Fig. 1 – SNAP-8 Peptide Chemical Structure
SNAP-8 Peptide and Neuromuscular Synapses
SNAP-8 peptide is hypothesized to function by potentially mimicking the N-terminal region of SNAP-25 (Synaptosomal-associated protein of 25 kDa), a protein thought to be essential for neurotransmitter release in neurons. It is suggested by authors such as Nguyen et al., that by imitating this portion of SNAP-25, SNAP-8 may compete for binding with proteins such as syntaxin and synaptobrevin (also known as VAMP).(2) Syntaxin is believed to reside on the presynaptic membrane of neurons, while synaptobrevin is presumed to be present on the membranes of synaptic vesicles. Together with SNAP-25, these proteins are posited to form the SNARE complex (Soluble N-ethylmaleimide-sensitive factor Attachment protein Receptor), which might facilitate the fusion of synaptic vesicles with the presynaptic membrane, enabling neurotransmitter release.
It is thought that, under normal conditions, SNAP-25 may bind to syntaxin and synaptobrevin to form a tight SNARE complex that could bring the vesicle and membrane into close proximity, potentially allowing for the release of neurotransmitters such as acetylcholine. However, SNAP-8 might disrupt this process by occupying the binding sites on syntaxin and synaptobrevin, thereby possibly preventing SNAP-25 from engaging with these proteins. This action could inhibit the formation of a functional SNARE complex. Such a disruption is theorized to block the release of acetylcholine, a neurotransmitter that might activate nicotinic receptors on muscle fibers to induce muscle contractions.

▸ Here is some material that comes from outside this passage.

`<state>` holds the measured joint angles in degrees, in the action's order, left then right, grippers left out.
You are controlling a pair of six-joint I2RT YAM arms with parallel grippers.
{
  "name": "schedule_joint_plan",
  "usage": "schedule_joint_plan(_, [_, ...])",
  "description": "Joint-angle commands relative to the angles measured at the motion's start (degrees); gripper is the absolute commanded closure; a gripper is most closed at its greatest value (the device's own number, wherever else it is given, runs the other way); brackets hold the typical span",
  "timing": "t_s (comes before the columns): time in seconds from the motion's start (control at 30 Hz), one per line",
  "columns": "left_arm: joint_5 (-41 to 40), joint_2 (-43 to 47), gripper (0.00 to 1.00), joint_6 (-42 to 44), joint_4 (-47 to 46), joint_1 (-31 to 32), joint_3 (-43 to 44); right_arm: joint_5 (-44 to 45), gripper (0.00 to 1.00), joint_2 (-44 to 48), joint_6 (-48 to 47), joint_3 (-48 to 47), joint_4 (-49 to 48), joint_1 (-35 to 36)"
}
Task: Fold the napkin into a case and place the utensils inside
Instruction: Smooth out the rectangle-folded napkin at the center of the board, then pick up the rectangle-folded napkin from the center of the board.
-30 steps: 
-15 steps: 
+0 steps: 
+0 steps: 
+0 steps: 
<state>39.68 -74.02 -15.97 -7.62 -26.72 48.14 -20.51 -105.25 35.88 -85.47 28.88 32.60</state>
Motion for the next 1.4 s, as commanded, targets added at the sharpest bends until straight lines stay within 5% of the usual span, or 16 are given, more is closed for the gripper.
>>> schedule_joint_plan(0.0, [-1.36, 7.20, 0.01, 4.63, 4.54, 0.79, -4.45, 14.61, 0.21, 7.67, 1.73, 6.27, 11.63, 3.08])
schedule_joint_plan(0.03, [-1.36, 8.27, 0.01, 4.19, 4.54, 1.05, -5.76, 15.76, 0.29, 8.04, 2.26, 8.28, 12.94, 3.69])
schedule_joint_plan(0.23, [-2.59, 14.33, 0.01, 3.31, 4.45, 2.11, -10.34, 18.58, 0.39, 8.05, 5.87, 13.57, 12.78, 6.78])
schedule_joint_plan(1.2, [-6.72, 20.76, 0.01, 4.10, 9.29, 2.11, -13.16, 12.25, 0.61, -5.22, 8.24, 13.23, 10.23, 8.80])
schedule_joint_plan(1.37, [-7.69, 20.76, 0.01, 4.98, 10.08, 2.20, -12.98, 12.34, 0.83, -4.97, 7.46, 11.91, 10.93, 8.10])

By potentially reducing acetylcholine levels, SNAP-8 peptide could decrease the stimulation of these receptors, which may lead to less frequent and weaker muscle contractions. Thus, this reduction in activity is posited to act by “eliminating wrinkles caused by over-stimulated neurons” and improve skin topography, as the muscles might engage less in the repetitive movements that crease the skin.(3)
SNAP-8 and Contractile Fibroblasts
According to a study in murine models, reported by Avcil et al., SNAP-8 is thought to potentially influence the activity of fibroblasts, particularly dermal contractile fibroblasts, which are cells that may play a role in maintaining skin tension. Contractile fibroblasts are believed to generate mechanical forces in the dermis that help sustain the structural integrity and tightness of the skin. By possibly relaxing these fibroblasts, SNAP-8 peptide may potentially reduce the micro-tensions within the skin, which might lead to a smoother topography. This reduction in tension is theorized to contribute to a decrease in wrinkle depth, and it may also improve overall skin texture. However, the exact mechanisms by which this peptide affects fibroblast activity and its long-term impact on dermal contractile fibroblasts remain a subject of ongoing investigation.(3)
SNAP-8 Peptide and Skin Topography
A study by Gorouhi et al., proposes that SNAP-8 peptide might potentially act in synergy with other bioactive compounds, such as hyaluronic acid, to possibly improve overall skin topography in test models. Specifically, it suggests that this combination may enhance several skin parameters, as researchers observed a potential reduction in wrinkle depth by an average of 25.8%, while skin hydration improved by 15.4%. Additionally, there was an apparent increase in dermal density, possibly by 14.2%, and thickness by an estimated 12.9%.(3)
Further research by Veiga et al., suggests that regular exposure to 10% SNAP-8 peptide for four weeks may lead to a potential mean reduction in wrinkle depth of 34.98%, with the maximum estimated reduction potentially reaching 62-63%. However, these findings still warrant further investigation to confirm the consistency and broader applicability of these effects.(4)(5)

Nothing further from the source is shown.